Colaboradores

17 Mar 2013
Colaboradores | Por: Ricardo Velásquez

¿Más vale decepción conocida que oportunidad por conocer?

Estaba leyendo la crónica de una candidatura anunciada. Otra vez el expresidente Saca, queriéndose subir al podio presidencial. Terrible frustración me golpeó de súbito. Solo la disciplina de la reflexión, me hizo considerar la oportunidad de superar un reto complejo. ¿Cómo hacer para comunicar mi frustración sin ofender? Tengo que iniciar pidiendo perdón por anticipado a cualquier lector delicado, con poca tolerancia a la franqueza. Si has asimilado el statu quo cual costumbre de obligatorio cumplimiento, ni eres mi destinatario ni soy tu comunicador.

¿Sabes qué pasa? Yo no soy muy buen manipulador, aunque estoy conciente del gusto popular por la demagogia. No tengo la capacidad de decirte lo políticamente correcto o lo que vos querrás oír. Nunca aprendí cómo endulzar cabezas. Más bien, soy un terco apasionado, con la misión auto impuesta de despertar talentos a cachetadas. Ya sé que no es lo más eficiente, pero ese ha sido mi método.

Para innovar y para que no se claven, hagámoslo cuento.

Había una vez, en una tierra llamada “Las culebras”, un burlador de señoritas, apodado el encantador de culebras. Novio de muchas, abusivo y sin vergüenza, este personaje se había hecho el reto a sí mismo, de enamorar a todas las doncellas de la región. Ya tenía, en su lista de conquistas, un buen grupo de seguidoras. Pero no le bastaba con enamorar a cuanta cipota se le atravesara: quería conquistarlo todo. Quería ser: ¡el amo de las culebras!

Para quienes estén familiarizados con Don Juan Tenorio, Giacomo Casanova y otros estereotipos del burlador de Sevilla, a ese novio me refiero.

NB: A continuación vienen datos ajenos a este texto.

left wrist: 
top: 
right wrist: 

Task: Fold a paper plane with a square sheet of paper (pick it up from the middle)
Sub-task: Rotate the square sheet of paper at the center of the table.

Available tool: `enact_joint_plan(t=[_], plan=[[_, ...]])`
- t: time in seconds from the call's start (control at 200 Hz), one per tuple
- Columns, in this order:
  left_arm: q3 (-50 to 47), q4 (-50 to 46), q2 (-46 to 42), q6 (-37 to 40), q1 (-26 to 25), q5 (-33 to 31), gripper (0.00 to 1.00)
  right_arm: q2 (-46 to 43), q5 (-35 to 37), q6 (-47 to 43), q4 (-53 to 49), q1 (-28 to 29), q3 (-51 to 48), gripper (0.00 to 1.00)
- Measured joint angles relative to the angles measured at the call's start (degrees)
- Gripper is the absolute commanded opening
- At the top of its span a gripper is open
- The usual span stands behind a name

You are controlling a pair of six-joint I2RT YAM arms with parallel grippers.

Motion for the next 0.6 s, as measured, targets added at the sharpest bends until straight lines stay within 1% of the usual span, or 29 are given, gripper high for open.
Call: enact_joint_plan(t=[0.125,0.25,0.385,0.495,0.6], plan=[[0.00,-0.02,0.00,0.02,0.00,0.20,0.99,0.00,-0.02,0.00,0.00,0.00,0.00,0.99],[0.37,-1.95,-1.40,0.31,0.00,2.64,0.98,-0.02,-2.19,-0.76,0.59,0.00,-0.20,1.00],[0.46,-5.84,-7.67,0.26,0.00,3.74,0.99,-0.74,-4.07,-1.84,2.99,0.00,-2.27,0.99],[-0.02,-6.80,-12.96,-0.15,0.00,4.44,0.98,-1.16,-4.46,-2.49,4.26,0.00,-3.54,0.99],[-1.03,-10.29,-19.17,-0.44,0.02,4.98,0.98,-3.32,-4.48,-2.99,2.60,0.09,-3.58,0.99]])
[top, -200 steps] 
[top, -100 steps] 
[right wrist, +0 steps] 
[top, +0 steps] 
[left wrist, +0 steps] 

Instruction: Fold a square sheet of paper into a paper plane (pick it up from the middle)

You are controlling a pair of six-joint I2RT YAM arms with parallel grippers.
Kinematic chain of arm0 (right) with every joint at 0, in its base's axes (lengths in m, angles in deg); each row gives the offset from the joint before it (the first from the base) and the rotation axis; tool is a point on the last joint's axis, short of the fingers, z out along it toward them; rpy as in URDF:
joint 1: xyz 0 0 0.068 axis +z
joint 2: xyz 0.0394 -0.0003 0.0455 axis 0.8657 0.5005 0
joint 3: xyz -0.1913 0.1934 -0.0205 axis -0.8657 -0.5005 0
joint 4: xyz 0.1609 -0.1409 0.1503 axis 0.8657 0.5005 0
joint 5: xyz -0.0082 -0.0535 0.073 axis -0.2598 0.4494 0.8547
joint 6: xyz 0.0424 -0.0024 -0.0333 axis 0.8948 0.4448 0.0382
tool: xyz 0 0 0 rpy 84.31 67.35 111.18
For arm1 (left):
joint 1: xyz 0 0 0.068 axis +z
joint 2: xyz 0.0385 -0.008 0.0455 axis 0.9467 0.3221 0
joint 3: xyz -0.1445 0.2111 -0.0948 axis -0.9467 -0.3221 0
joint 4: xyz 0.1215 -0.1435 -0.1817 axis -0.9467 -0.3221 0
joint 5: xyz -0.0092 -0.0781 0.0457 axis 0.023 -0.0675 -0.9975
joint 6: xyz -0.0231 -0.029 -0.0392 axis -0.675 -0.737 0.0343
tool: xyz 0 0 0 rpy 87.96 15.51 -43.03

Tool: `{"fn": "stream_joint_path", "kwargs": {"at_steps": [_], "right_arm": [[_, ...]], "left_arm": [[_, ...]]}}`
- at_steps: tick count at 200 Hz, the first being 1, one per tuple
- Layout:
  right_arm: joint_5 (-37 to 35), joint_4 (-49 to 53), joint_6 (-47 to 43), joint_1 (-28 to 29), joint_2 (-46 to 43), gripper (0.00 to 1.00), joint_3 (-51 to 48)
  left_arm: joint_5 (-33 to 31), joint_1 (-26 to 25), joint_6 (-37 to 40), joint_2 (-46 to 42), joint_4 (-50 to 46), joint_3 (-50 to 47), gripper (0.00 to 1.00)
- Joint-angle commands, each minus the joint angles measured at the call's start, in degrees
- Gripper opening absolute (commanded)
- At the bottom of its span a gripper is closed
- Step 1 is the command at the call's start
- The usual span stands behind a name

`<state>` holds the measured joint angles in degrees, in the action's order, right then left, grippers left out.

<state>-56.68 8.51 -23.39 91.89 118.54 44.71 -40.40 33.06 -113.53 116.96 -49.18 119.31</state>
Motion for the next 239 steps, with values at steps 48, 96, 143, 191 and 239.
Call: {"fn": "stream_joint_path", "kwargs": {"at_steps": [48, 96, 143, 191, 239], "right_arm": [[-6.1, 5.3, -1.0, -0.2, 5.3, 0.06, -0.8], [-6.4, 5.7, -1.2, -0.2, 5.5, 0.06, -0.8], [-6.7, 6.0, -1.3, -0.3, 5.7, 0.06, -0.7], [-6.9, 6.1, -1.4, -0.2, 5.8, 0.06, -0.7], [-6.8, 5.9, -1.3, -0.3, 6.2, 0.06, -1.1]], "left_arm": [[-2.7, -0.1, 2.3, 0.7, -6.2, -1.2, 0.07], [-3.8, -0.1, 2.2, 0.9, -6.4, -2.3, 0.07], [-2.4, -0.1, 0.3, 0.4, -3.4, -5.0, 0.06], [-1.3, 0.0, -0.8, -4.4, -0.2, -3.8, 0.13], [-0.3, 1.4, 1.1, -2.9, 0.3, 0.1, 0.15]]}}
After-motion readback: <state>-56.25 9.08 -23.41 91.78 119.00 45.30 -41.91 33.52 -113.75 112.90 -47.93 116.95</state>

Este personaje tenía un talento natural para endulzar el oído, manipular a las masas y predicar su propia voluntad como provecho del prójimo. Y es que conocía un secreto de esa zona que lo ponía en ventaja ante otros pretendientes. La mayoría de las cipotas eran cómodas, ilusorias, incultas, de memoria corta y estaban aburridas y descuidadas. No entendían de planes a futuro, propuestas serias, cortejos formales ni credenciales, antecedentes y reputaciones.

El encantador de culebras, solo tenía que regalarles algún colorete, cantarles alguna poesía y susurrarles al oído lo que las cipotas ansiaban oír: “Te voy a llevar a Miss Universo, te compraré la casona más grande, te haré famosa, hablemos bien de vos.”

¡Y ya caían rendidas a sus pies!

El encantador de culebras hizo lo que quiso, hasta que a la región llega un grupo de auténticos galanes, intachables, decentes, cultos, con propuestas formales y le enseñaron a las señoritas  a darse su lugar y ser responsables. 

Y hablo de “decepción conocida”, porque confieso que ya una vez voté por Saca. Pido perdón de nuevo, pero el estado en que le entregó nuestra nación al actual presidente fue simplemente lamentable. Comparto la culpa con quienes no nos hemos esforzado lo suficiente, para que los salvadorenos estén mejor formados, recuerden, ponderen y analicen propuestas viables, sostenibles; para que podamos distinguir entre la promesa a corto plazo de llevar la Selecta al mundial versus la promesa acompañada de acciones, de erradicar la corrupción de nuestro futbol. La sabiduría de los refranes dice que: “Gallina que come huevos, ni que le quemen el pico”, o “Cuando el río suena, es porque piedras trae.” Ya no recuerdo el otro: “Prometa y prometa…” ¿cómo era?